Hasta los resultados económicos de coyuntura fustigaron cualquier intento de relanzar un discurso presidencial que hiciera frente a su crisis. El Banco de México acaba de decir el viernes pasado que los riesgos sobre la economía han crecido, que se ha deteriorado el balance de riesgos en materia inflacionaria a raíz de una sostenida depreciación cambiaria, mientras que el desplome de los precios petroleros sigue cuestionando el futuro inmediato de la apertura petrolera.

 

La crisis de credibilidad en su gobierno se ahondó. La tenue mejoría en la confianza del consumidor no es suficiente para contrarrestar los graves cuestionamientos sobre la rampante corrupción en las esferas públicas, incluyendo a la Presidencia, en la creciente desconfianza en las instituciones de impartición de justicia y en una economía que -a pesar del publicitado gasto público- sigue sin dar visos de mejoría, como lo ha señalado el propio banco central.

 

La distancia con su gobierno se hizo notar a través de una crítica incesante a sus tibias respuestas frente a la crisis y a su nula autocrítica, desde la jerarquía de la Iglesia Católica hasta los liderazgos de las organizaciones empresariales, incluyendo a la prensa extranjera que inicialmente había alabado su propuesta reformista.

 

La crisis obligó a Peña Nieto a mostrar la apertura a la que se había negado consistentemente en el manejo de la economía desde el inicio de su gobierno. La arrogancia del secretario de Hacienda comenzó a ceder no sólo ante los malos resultados económicos de los primeros dos años, sino ante una crisis de gobierno que no aguanta más en medio de crecientes riesgos internos y externos.

 

En entrevistas con la prensa local Videgaray dejó ver la semana pasada que estaría dispuesto a hacer ajustes en materia fiscal, en un reconocimiento implícito de que fallaron las medidas tributarias implementadas como parte de la reforma fiscal.
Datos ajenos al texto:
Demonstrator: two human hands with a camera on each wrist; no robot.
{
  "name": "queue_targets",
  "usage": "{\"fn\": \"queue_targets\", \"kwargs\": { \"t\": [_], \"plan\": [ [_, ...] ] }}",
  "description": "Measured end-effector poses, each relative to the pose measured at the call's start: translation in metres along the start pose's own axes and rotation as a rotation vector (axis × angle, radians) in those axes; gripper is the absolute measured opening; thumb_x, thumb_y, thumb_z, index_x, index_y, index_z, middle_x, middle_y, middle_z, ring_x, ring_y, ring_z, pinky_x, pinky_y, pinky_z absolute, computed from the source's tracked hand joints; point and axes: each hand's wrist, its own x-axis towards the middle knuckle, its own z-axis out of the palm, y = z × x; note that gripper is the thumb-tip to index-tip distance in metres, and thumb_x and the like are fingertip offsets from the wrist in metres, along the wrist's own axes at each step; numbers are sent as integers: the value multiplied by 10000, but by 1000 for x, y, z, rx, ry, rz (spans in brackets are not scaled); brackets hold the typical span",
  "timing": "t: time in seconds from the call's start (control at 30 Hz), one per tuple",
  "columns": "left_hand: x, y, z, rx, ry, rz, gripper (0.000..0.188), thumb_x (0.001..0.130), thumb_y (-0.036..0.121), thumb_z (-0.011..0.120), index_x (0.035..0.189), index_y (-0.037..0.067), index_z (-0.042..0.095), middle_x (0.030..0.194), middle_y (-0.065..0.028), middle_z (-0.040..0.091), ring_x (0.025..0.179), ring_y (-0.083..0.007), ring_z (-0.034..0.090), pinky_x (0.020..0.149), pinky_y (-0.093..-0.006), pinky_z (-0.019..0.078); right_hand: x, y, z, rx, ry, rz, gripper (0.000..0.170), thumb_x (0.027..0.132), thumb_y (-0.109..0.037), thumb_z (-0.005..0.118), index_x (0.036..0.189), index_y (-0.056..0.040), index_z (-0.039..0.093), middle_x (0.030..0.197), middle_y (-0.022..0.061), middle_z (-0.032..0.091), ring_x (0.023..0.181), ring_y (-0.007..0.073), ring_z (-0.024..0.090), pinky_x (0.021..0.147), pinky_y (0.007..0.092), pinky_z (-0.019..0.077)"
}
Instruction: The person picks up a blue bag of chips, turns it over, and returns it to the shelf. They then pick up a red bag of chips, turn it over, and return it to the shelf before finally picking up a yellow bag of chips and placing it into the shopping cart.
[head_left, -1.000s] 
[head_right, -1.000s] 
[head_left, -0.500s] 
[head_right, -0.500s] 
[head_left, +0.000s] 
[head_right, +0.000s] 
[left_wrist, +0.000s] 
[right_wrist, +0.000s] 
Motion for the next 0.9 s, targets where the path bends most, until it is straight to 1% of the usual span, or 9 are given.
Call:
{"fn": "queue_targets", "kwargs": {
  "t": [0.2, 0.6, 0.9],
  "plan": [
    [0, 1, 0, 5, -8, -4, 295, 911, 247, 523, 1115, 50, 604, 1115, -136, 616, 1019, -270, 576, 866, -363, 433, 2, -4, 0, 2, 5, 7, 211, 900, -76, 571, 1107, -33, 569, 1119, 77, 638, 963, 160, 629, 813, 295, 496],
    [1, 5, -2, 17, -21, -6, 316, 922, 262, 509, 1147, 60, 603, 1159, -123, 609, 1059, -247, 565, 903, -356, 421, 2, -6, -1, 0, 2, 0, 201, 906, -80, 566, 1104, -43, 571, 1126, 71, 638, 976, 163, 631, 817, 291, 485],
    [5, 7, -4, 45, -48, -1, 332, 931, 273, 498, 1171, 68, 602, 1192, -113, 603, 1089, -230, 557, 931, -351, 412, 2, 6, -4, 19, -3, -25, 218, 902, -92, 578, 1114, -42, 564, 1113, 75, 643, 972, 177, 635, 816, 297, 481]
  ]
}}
El viernes pasado el propio Peña Nieto corroboró el adelanto de su secretario y fue más explícito.

 

“No podemos ser ajenos a hechos de coyuntura que nos hacen repensar, replantear, corregir…” les dijo el Presidente a los dirigentes empresariales, mientras instruía al titular de Hacienda a reunirse con los empresarios para evaluar acciones que impulsen la actividad de las empresas y la economía, entre las que destacan posibles enmiendas tributarias.

 

Ya lo decía el lunes pasado. Tengo dudas sobre un reconocimiento real del gobierno sobre estos errores en la política fiscal y, particularmente, en el incremento del déficit público como factor de crecimiento económico. Me temo que será la profundidad de la crisis que enfrenta el gobierno la que tendrá la última palabra.